### TASK REQUIREMENTS:
Key in the whole listing below again, keeping every word as it is.

### THE DATA:
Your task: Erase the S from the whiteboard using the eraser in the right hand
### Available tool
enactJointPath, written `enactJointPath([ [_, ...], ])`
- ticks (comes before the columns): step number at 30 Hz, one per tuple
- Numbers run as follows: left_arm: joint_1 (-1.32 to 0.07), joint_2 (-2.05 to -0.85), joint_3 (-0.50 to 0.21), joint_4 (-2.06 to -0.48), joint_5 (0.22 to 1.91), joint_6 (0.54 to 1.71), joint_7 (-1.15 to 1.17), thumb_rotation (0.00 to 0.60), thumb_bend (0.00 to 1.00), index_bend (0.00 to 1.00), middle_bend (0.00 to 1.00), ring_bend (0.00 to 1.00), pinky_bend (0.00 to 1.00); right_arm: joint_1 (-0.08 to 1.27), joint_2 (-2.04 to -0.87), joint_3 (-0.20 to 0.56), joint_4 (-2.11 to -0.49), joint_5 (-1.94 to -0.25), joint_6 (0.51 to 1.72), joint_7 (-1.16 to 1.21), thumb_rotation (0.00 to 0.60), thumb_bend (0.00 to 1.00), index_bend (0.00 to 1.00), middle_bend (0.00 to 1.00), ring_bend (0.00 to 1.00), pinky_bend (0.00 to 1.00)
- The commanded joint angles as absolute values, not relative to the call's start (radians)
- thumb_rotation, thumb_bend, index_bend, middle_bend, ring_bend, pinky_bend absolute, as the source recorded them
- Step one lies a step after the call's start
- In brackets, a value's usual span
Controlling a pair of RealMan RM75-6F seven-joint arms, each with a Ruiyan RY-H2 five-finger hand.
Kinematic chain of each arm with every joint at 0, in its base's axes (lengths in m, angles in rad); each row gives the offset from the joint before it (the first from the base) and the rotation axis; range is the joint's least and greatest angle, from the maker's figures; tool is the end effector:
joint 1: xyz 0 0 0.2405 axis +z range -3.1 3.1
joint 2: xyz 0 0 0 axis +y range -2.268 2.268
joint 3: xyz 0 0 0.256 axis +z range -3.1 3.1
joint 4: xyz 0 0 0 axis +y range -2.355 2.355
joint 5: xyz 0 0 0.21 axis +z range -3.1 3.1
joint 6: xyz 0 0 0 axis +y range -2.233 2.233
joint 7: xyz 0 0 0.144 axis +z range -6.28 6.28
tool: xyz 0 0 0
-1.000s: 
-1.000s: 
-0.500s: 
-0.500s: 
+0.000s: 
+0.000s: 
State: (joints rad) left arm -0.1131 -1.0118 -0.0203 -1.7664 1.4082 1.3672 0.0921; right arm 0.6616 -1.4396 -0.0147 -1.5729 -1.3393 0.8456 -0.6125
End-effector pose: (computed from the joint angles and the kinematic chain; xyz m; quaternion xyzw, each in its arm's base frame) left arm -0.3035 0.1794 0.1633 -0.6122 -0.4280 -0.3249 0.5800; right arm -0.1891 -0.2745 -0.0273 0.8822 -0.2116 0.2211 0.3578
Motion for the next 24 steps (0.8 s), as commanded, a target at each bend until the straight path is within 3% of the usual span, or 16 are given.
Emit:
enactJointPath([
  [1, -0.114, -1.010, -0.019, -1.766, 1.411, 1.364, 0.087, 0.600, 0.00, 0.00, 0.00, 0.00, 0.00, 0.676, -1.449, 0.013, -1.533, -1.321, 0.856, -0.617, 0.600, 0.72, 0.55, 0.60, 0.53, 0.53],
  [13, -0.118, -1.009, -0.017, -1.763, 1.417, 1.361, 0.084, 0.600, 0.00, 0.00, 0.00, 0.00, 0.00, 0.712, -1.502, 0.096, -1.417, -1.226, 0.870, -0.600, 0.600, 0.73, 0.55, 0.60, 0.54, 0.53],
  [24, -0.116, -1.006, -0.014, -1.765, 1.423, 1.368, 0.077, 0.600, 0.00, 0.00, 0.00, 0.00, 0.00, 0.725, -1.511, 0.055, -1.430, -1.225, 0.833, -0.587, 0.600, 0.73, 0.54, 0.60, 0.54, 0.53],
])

### RESULT OF THIS TASK:
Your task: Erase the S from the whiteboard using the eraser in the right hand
### Available tool
enactJointPath, written `enactJointPath([ [_, ...], ])`
- ticks (comes before the columns): step number at 30 Hz, one per tuple
- Numbers run as follows: left_arm: joint_1 (-1.32 to 0.07), joint_2 (-2.05 to -0.85), joint_3 (-0.50 to 0.21), joint_4 (-2.06 to -0.48), joint_5 (0.22 to 1.91), joint_6 (0.54 to 1.71), joint_7 (-1.15 to 1.17), thumb_rotation (0.00 to 0.60), thumb_bend (0.00 to 1.00), index_bend (0.00 to 1.00), middle_bend (0.00 to 1.00), ring_bend (0.00 to 1.00), pinky_bend (0.00 to 1.00); right_arm: joint_1 (-0.08 to 1.27), joint_2 (-2.04 to -0.87), joint_3 (-0.20 to 0.56), joint_4 (-2.11 to -0.49), joint_5 (-1.94 to -0.25), joint_6 (0.51 to 1.72), joint_7 (-1.16 to 1.21), thumb_rotation (0.00 to 0.60), thumb_bend (0.00 to 1.00), index_bend (0.00 to 1.00), middle_bend (0.00 to 1.00), ring_bend (0.00 to 1.00), pinky_bend (0.00 to 1.00)
- The commanded joint angles as absolute values, not relative to the call's start (radians)
- thumb_rotation, thumb_bend, index_bend, middle_bend, ring_bend, pinky_bend absolute, as the source recorded them
- Step one lies a step after the call's start
- In brackets, a value's usual span
Controlling a pair of RealMan RM75-6F seven-joint arms, each with a Ruiyan RY-H2 five-finger hand.
Kinematic chain of each arm with every joint at 0, in its base's axes (lengths in m, angles in rad); each row gives the offset from the joint before it (the first from the base) and the rotation axis; range is the joint's least and greatest angle, from the maker's figures; tool is the end effector:
joint 1: xyz 0 0 0.2405 axis +z range -3.1 3.1
joint 2: xyz 0 0 0 axis +y range -2.268 2.268
joint 3: xyz 0 0 0.256 axis +z range -3.1 3.1
joint 4: xyz 0 0 0 axis +y range -2.355 2.355
joint 5: xyz 0 0 0.21 axis +z range -3.1 3.1
joint 6: xyz 0 0 0 axis +y range -2.233 2.233
joint 7: xyz 0 0 0.144 axis +z range -6.28 6.28
tool: xyz 0 0 0
-1.000s: 
-1.000s: 
-0.500s: 
-0.500s: 
+0.000s: 
+0.000s: 
State: (joints rad) left arm -0.1131 -1.0118 -0.0203 -1.7664 1.4082 1.3672 0.0921; right arm 0.6616 -1.4396 -0.0147 -1.5729 -1.3393 0.8456 -0.6125
End-effector pose: (computed from the joint angles and the kinematic chain; xyz m; quaternion xyzw, each in its arm's base frame) left arm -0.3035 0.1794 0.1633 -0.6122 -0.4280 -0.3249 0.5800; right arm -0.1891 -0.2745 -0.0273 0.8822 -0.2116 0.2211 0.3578
Motion for the next 24 steps (0.8 s), as commanded, a target at each bend until the straight path is within 3% of the usual span, or 16 are given.
Emit:
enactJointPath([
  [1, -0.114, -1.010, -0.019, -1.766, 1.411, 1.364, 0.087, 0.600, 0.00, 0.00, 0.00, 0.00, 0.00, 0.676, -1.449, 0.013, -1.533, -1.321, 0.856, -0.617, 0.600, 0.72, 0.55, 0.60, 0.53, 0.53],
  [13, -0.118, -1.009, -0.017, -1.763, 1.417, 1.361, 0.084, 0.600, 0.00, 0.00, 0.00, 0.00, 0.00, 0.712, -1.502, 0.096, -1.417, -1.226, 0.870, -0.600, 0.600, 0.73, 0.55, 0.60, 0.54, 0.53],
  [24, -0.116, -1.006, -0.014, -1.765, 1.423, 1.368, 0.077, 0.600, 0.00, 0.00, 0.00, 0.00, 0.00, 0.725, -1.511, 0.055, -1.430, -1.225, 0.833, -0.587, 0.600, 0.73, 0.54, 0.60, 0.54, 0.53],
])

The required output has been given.